Mas Abi segera menarik dirinya dari bibirku yang serasa bengkak akibat gigitannya dan sedotannya. Tetapi kenapa aku menikmati semua itu.

"Ras, maaf aku tidak bisa menahan diriku," Mas Abi segera menarikku hingga aku dalam posisi terduduk. Dia berdiri tegak dan memberikan air mineral kepadaku untuk diminum.

"Ga Pa pa mas. Itu juga salahku karena aku yang memulainya," Aku berseloroh dan tersadar dengan kemaluan terpampang jelas di mukaku bahwa aku benar-benar tidak bisa menahan nafsuku di depan mas Abi.

"Ayo, nanti mama menunggu kita," Mas Abi menarik tanganku untuk membuatku segera keluar dari kamar. Ada sedikit penyesalan di dadaku karena kami tidak meneruskan ciuman kami yang cukup panas. Tampaknya, hatiku telah pindah ke mas Abi dan bukan kepada Mas Chris lagi.

Penata rambut dan muka telah siap di ruang tamu untuk mengubah penampilanku menjadi perempuan cantik untuk acara wisudaku. Tampaknya Mas Abi mengatur orang terbaik untuk memoles wajahku menjadi lebih anggun untuk kepentingan wisudaku.

Aku sedikit terharu dengan semua detil perhatian dari Mas Abi kepadaku. Hal ini sungguh berbeda dengan Mas Chris ketika kami masih berhubungan. Mas Kris membuatku melakukan semuanya karena dia hanya ingin menerima semuanya dengan beres.

Aku hanya bisa tersenyum senang apabila Mas Kris bisa memujiku dengan senyuman dan kebaikannya sebagai hadiah untuk semua hal yang sudah kulakukan untuknya. Terkadang aku pun ingin ada seseorang yang melakukan semua hal tersebut untukku.
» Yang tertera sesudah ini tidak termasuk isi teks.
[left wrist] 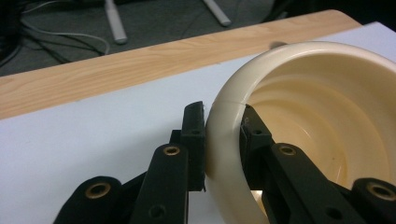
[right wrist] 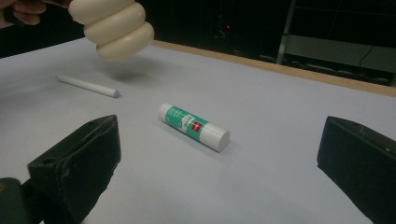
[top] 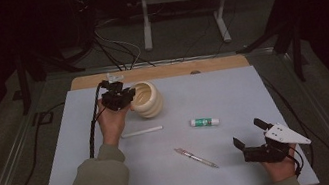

Kali ini, Mas Abi telah mewujudkan semua itu dengan sempurna tanpa adanya kesalahan sedikitpun. Aku bisa melihat Mas Abi telah menganti pakaian nya dengan busana resmi jas berwarna biru dongker dengan dasi pipa berwarna perak. Rambutnya telah berubah dengan gaya resminya ketika dia membawakan materi perkuliahan di kampusku.

Aku menjadi teringgat kali pertama aku bertemu dengannya. Aku sebenernya sudah jatuh cinta pada pandangan pertama dengan nya. Tetapi aku tidak menyadarinya sama sekali. Memang takdir mempunyai caranya sendiri untuk bermain dengan hidup manusia.

Tidak lama kemudian, aku yang sudah berubah menjadi seseorang yang berbeda dengan semua make up di wajahku bergegas berlari kearah kamarku. Aku segera berganti pakaian dengan baju terbaru yang di bikin oleh mama. Setelan kebaya kutu baru dari brokat tule perancis berwarna biru pink pastel dengan bawahan rok berbahan batik tulis sebatas lutut.

Aku pun memakai sepatu stiletto keluaran rumah Givenchy yang hanya kupakai ke acara-acara penting seperti kali ini dengan tas kecil bermerek keluaran dari rumah mode paris. Aku segera keluar ke arah Mas Abi yang melihatku dengan takjub.